Mary Ann can move from concluding something completely untrue and impossible in her less lucid moments, seeing things that simply are not there, to being completely clear in her thinking, remembering events more accurately than can I. One result of the times of dementia and lucidity being interwoven together, is that I am not sure whether to take seriously what she is saying or not.  I am not sure if she is confused about something, unaware of what she is really saying or doing, or she is willfully exercising pushback, proving again that she can do what she chooses no matter what effect it has on me.

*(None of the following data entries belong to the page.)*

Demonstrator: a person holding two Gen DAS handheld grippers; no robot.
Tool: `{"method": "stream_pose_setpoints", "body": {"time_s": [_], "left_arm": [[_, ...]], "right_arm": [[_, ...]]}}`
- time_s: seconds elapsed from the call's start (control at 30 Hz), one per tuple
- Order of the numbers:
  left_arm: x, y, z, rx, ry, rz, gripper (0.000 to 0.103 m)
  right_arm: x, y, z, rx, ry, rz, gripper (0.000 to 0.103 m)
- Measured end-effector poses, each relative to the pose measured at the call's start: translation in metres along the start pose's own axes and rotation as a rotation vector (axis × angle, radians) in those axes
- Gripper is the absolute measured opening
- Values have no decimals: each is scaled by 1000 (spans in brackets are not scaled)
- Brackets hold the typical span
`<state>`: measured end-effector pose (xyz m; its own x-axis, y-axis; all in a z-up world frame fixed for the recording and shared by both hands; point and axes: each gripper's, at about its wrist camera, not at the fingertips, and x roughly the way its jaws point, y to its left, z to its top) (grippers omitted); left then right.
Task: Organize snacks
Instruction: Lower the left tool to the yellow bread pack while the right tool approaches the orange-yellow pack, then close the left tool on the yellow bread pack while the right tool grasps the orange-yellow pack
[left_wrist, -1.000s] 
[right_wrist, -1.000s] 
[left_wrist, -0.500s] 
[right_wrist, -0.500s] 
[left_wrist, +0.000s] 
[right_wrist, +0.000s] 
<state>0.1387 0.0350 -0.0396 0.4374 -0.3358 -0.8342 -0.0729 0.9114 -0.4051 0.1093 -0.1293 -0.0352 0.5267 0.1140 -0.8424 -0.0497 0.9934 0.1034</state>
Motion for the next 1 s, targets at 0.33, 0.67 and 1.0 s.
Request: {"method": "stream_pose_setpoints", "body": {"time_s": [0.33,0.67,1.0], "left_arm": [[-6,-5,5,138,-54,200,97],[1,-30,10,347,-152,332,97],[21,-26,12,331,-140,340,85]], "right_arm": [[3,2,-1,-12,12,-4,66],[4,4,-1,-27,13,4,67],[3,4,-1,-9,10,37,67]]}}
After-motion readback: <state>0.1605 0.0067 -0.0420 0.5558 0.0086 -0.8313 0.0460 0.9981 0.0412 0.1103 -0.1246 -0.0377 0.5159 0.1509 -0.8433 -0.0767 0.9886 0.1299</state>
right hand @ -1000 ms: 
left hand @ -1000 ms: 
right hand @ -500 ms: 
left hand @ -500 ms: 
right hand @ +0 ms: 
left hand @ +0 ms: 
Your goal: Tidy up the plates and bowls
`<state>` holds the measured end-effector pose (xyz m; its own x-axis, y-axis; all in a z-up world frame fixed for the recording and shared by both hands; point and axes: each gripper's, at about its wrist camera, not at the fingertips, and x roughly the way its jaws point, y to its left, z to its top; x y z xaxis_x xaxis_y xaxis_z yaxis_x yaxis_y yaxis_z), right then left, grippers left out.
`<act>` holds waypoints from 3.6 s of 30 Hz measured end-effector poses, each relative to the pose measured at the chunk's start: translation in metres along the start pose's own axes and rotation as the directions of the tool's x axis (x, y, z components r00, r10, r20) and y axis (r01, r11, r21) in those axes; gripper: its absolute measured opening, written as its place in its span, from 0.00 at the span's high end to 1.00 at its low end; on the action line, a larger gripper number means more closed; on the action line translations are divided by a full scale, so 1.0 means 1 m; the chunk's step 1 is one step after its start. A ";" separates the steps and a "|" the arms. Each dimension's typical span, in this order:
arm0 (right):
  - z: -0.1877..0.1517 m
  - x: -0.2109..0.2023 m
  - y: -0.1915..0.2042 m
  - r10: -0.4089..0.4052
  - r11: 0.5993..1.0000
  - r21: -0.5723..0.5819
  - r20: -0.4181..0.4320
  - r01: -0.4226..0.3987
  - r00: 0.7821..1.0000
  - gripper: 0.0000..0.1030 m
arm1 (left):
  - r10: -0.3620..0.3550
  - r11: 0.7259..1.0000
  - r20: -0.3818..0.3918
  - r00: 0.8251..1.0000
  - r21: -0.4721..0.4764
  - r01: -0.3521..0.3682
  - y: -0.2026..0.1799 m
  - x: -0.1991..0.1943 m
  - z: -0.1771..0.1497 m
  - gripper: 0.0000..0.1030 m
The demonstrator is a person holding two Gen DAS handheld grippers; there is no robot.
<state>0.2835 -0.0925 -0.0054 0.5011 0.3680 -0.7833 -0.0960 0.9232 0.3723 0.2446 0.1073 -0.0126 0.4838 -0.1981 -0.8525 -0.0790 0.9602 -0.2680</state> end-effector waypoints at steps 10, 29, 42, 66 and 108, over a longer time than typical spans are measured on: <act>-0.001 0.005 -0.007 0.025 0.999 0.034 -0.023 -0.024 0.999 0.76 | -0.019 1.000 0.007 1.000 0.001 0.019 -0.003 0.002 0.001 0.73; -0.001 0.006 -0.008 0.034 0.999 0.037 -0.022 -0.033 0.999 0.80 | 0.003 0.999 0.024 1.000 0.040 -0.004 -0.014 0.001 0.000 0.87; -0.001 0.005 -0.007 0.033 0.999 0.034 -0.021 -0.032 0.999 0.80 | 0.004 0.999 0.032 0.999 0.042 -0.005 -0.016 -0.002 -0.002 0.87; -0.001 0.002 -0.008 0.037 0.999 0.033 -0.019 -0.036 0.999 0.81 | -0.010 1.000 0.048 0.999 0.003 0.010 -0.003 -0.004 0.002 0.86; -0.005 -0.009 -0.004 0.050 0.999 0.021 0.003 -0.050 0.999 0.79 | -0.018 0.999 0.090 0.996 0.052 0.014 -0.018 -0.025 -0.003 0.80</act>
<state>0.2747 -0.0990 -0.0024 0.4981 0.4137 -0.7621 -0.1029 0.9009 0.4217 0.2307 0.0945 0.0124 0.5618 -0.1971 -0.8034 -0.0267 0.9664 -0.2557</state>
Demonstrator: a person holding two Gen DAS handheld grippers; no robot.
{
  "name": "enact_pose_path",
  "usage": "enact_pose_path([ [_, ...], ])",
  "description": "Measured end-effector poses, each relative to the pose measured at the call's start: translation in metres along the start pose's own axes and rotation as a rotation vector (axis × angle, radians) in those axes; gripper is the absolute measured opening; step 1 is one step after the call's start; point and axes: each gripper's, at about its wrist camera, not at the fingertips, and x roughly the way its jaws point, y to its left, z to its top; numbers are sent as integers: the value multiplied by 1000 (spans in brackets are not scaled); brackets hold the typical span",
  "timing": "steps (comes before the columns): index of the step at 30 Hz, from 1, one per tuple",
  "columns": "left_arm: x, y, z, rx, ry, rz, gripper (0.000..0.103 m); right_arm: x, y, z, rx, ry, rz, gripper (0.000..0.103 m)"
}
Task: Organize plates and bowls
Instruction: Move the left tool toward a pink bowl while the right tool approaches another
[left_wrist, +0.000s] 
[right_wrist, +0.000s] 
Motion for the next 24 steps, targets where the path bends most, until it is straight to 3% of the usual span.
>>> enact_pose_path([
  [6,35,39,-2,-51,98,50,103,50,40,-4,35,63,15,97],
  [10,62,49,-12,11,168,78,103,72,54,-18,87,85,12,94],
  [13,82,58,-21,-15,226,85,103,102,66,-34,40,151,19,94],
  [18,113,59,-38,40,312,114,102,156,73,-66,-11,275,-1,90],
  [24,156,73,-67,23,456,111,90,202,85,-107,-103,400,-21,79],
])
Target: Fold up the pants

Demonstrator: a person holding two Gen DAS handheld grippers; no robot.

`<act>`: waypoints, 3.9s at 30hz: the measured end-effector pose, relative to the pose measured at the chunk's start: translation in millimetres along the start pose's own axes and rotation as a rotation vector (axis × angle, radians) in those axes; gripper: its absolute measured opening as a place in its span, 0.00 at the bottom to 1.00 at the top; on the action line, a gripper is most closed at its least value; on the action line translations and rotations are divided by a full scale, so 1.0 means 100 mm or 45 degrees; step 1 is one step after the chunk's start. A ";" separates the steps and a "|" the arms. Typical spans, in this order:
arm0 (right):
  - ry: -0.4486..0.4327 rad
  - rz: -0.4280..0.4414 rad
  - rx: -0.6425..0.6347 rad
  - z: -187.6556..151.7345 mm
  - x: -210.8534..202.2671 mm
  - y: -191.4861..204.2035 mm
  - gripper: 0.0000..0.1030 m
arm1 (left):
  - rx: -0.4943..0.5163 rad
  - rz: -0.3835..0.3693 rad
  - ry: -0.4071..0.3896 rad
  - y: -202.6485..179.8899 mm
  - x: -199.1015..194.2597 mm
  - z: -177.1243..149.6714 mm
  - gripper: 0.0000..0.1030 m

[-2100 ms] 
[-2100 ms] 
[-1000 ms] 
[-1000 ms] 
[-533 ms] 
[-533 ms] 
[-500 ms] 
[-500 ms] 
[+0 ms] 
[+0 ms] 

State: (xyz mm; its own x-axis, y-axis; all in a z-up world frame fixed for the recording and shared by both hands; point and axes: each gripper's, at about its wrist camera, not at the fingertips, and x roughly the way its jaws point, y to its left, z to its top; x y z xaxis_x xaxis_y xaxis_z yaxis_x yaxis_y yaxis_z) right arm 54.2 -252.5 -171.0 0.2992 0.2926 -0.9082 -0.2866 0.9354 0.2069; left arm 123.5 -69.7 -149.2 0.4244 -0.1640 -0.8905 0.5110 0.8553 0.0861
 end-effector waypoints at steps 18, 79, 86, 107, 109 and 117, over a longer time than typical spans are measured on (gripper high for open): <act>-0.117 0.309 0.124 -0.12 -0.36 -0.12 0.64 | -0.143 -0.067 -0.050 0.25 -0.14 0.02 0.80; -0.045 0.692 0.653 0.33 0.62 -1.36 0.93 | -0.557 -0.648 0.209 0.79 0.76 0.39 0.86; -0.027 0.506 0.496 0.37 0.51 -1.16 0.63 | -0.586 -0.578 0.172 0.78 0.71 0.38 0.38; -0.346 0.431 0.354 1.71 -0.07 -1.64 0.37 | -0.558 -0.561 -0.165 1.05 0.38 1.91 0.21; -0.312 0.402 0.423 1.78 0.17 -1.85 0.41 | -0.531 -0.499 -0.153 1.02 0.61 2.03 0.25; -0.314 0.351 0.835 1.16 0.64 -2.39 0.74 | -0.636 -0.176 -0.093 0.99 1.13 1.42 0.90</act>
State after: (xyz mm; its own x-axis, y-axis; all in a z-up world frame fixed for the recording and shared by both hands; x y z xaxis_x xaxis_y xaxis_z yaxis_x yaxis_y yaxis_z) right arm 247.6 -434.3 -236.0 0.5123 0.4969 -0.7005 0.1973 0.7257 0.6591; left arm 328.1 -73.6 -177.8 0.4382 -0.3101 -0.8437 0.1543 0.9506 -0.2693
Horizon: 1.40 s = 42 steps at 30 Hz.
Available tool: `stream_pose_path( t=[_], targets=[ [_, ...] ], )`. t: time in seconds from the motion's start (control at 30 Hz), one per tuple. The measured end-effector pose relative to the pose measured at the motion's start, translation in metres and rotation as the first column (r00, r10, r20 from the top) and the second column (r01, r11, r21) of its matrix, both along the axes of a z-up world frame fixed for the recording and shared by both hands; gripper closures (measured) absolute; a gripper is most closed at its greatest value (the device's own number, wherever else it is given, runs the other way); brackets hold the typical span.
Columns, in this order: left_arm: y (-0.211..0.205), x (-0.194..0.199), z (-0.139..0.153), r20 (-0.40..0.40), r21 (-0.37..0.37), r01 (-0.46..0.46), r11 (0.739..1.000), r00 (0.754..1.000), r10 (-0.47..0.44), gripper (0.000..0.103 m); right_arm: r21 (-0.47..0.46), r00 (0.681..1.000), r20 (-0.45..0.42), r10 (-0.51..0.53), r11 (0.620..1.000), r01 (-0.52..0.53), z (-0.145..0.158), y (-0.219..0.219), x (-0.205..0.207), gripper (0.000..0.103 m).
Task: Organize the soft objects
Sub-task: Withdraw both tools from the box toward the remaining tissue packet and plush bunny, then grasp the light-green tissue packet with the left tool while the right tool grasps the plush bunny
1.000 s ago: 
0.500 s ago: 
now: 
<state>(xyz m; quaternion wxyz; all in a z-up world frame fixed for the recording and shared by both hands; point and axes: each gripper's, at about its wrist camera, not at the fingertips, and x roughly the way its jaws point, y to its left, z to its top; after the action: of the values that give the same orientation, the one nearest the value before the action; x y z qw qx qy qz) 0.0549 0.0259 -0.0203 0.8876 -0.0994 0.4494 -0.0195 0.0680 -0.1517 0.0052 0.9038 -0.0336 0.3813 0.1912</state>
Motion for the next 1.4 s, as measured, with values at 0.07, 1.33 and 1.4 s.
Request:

Last night was a restless night.  No amount of begging her to stay settled in bed could keep her from getting up.  Again, there were multiple trips to the commode, even when there appeared to be little or no actual need to use it.  There were changes in the covers, shifts from facing one direction to facing another, need for a snack.  Then this morning she decided to get up at 6:45am to eat and take pills.  Normally, she sleeps until 8:30am or 9:30am.  I was up with her most of the first half of the night.  There is no point in my trying to get to bed and to sleep during her restless times.

After pills and breakfast she wanted to watch television.  Once she is up, I have to be there with her, awake and accessible to her since she gets up and walks, subjecting herself to the likelihood of a fall.  Her schedule determines mine.  She reluctantly agreed to lie back down in bed.  Gratefully, she slept for almost three hours, allowing me to do the same to try to make up for a very sleepless night.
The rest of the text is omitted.